Dopo la Mecca, Hamas è sempre Hamas

Lo affermano i suoi stessi esponenti, convinti daver sconfitto Fatah

Da un articolo di Avi Issacharoff e Amos Harel

image_1606Più passa il tempo dalla firma dell’accordo della Mecca fra Hamas e Fatah, e più diventa chiaro che il vero vincitore di questo round del conflitto interno palestinese è Hamas. Dalle dichiarazioni degli dirigenti e dei portavoce di Hamas, e da conversazioni informali con importanti esponenti, appare chiaro che l’organizzazione non intende apportare significativi cambiamenti alla sua posizione ideologica intransigente. Per dirla con le parole del portavoce di Hamas a Gaza Ismail Radwan, “l’organizzazione non ha cambiato nulla nelle sue posizioni verso l’invasore e nemico sionista”. Al massimo, ha detto Radwan ad Ha’aretz, Hamas potrà accettare i confini del 1967 come soluzione temporanea, e solo a condizione che “i profughi palestinesi ritornino alle loro case e tutti i detenuti vengano rilasciati”. Solo allora Hamas prenderà in considerazione l’eventualità di una “hudna” (cessate il fuco).
Radwan non è un esponente dell’ala più estremista di Hamas.
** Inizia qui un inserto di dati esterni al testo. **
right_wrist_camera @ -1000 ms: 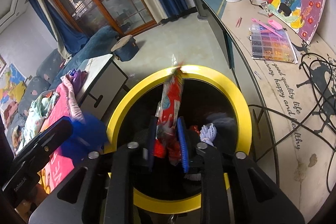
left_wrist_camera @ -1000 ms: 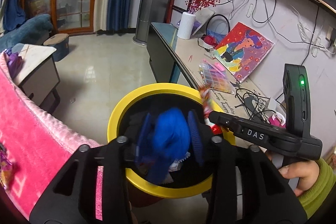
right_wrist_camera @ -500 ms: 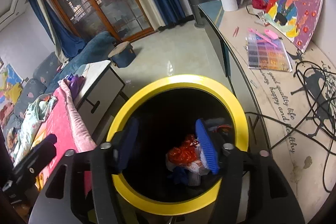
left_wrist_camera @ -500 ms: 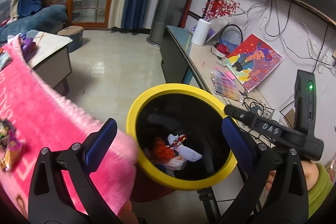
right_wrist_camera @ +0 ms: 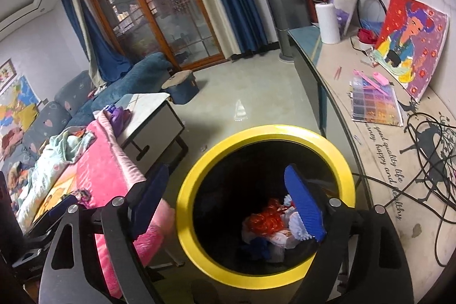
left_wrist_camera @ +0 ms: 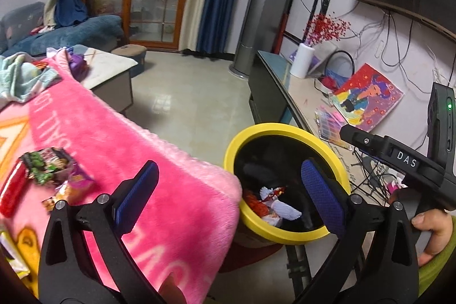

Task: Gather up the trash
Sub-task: 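Move both open tools back over the remaining wrappers on the blanket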

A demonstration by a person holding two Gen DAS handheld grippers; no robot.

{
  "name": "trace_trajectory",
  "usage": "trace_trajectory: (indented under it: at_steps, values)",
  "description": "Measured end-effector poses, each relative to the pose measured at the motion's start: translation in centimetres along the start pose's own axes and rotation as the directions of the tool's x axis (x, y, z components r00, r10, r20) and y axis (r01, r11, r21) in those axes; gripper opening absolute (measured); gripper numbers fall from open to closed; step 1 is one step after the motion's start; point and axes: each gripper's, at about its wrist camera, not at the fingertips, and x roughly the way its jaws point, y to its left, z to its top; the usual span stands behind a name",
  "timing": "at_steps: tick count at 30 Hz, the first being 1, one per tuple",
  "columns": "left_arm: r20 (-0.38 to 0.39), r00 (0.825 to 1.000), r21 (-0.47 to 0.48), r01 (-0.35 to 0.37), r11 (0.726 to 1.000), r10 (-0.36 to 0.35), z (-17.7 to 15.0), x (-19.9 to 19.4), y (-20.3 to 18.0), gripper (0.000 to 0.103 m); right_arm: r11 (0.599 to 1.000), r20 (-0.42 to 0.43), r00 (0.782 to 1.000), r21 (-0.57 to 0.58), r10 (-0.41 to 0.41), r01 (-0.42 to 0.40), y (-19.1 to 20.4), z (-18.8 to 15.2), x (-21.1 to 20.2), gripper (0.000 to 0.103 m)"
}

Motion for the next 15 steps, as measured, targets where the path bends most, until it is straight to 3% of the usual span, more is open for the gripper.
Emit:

È considerato un rappresentante della corrente principale, guidata da Damasco dal capo dell’ufficio politico di Hamas Khaled Meshal. Martedì, a Mosca, Meshal ha reagito con freddezza alle parole di elogio per il governo di unità nazionale dell’Autorità Palestinese pronunciate dal ministro degli esteri russo Sergey Lavrov, e si è affrettato a ribadire che Hamas non intende riconoscere Israele.
Quando gli esponenti di Hamas devono sintetizzare gli eventi dei mesi scorsi a Gaza, la loro conclusione è chiara: Fatah ha perso la battaglia. “Israele non ha ancora capito che, dopo l’accordo della Mecca, la scomparsa di Fatah è solo questione di tempo”, diceva la settimana scorsa, a porte chiuse, un alto esponente di Hamas.
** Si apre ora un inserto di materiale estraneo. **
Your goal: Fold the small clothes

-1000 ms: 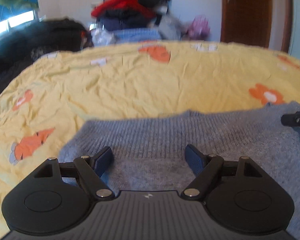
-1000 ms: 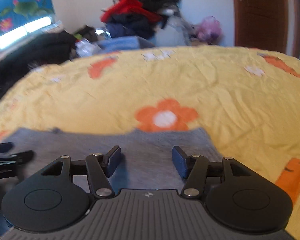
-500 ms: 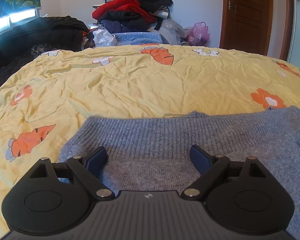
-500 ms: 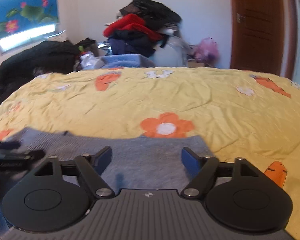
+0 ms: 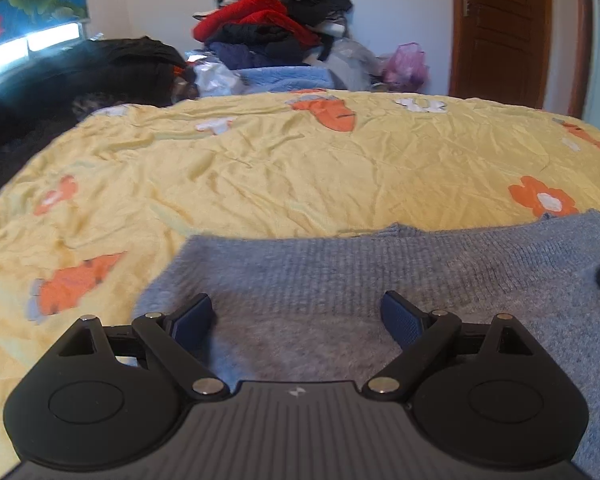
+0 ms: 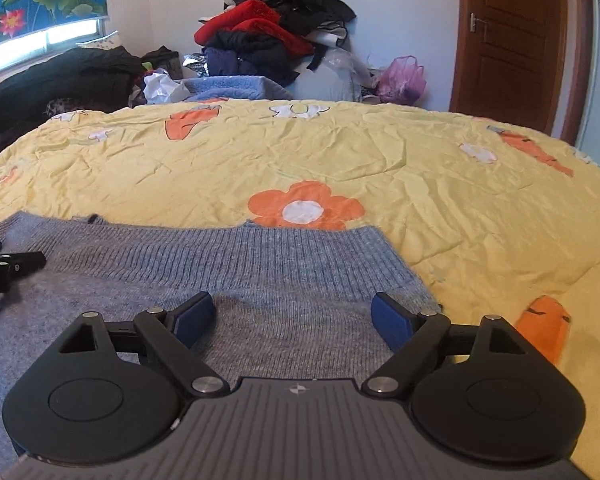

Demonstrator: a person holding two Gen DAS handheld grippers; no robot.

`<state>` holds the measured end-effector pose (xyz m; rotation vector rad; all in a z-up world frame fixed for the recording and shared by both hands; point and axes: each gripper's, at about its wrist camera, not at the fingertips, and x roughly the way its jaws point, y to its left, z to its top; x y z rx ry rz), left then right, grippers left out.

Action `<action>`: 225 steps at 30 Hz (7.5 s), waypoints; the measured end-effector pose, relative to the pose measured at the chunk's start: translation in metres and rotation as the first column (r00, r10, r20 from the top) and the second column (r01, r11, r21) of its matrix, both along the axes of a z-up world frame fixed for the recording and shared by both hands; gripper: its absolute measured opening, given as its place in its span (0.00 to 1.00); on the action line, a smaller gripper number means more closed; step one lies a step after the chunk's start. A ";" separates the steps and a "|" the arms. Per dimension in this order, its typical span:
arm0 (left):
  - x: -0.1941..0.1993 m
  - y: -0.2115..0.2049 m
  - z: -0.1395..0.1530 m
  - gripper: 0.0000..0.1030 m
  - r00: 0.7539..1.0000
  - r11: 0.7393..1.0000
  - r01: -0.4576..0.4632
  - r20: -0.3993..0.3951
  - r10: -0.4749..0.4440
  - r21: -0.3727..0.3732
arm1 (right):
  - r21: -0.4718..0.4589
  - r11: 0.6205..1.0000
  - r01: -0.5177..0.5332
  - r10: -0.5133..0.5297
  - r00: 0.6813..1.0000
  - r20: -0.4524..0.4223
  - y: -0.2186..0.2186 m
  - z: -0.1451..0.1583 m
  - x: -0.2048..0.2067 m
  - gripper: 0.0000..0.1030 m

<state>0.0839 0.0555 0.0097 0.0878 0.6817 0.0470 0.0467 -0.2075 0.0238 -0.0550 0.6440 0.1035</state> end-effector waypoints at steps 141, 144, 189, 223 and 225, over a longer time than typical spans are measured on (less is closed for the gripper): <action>-0.132 -0.153 -0.008 0.84 0.781 0.760 0.616 0.030 -0.624 -0.208 | 0.477 0.878 -0.027 0.170 0.950 -0.260 -0.128 0.013 0.047 0.12; -0.136 -0.157 -0.001 0.84 0.767 0.752 0.634 0.025 -0.641 -0.180 | 0.546 0.838 0.003 0.155 0.958 -0.243 -0.138 0.007 0.041 0.18; -0.061 0.055 0.018 0.68 0.968 0.702 0.084 -0.109 -0.225 -0.707 | 0.717 0.696 0.035 0.259 0.919 -0.296 -0.074 -0.010 -0.001 0.72; -0.110 -0.030 0.028 0.78 0.932 0.895 0.343 -0.013 -0.361 -0.285 | 0.680 0.733 -0.027 0.271 0.928 -0.255 -0.034 0.028 0.036 0.58; -0.112 -0.037 0.018 0.78 0.930 0.900 0.343 -0.037 -0.366 -0.269 | 0.636 0.772 -0.024 0.273 0.915 -0.296 -0.019 0.019 0.047 0.51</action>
Un altro dirigente, considerato un leader della corrente pragmatica, si è spinto persino oltre. “Fra tutti – ha detto – proprio voi ebrei, che avete conosciuto così tanti disastri, ci si sarebbe aspettato che steste attenti a non tuffarvi in un mare di musulmani: rischiate un nuovo Olocausto”.
I servizi di sicurezza e l’intelligence militare israeliani concordano nel valutare che Fatah è quella che ha subito i colpi più pesanti, nell’ultimo round di violenze nella striscia di Gaza. A parte le forze della Sicurezza Preventiva, Fatah non ha preso parte attiva negli scontri ed anzi ha mantenuto aperti canali di comunicazione con Hamas anche nel mezzo dei combattimenti. Hamas non è stata disarmata, nonostante le dichiarazioni del presidente dell’Autorità Palestinese Mahmoud Abbas (Abu Mazen). Hamas progetta anzi di incrementare le sue forze da 6.000 a 12.000 uomini.
Il ministro della difesa Amir Peretz, in visita martedì nella striscia di Gaza, ha ascoltato gli ufficiali dell’intelligence che parlavano di una “autostrada” dei traffici illegali dall’Egitto a Rafah, e del piano di Hamas di mandare centinaia di attivisti ad addestrarsi nei campi terroristi in Libano e Iran. L’Iran ha promesso aiuti per milioni di dollari che, se arriveranno, svuoteranno di ogni significato l’embargo economico internazionale verso l’Autorità Palestinese.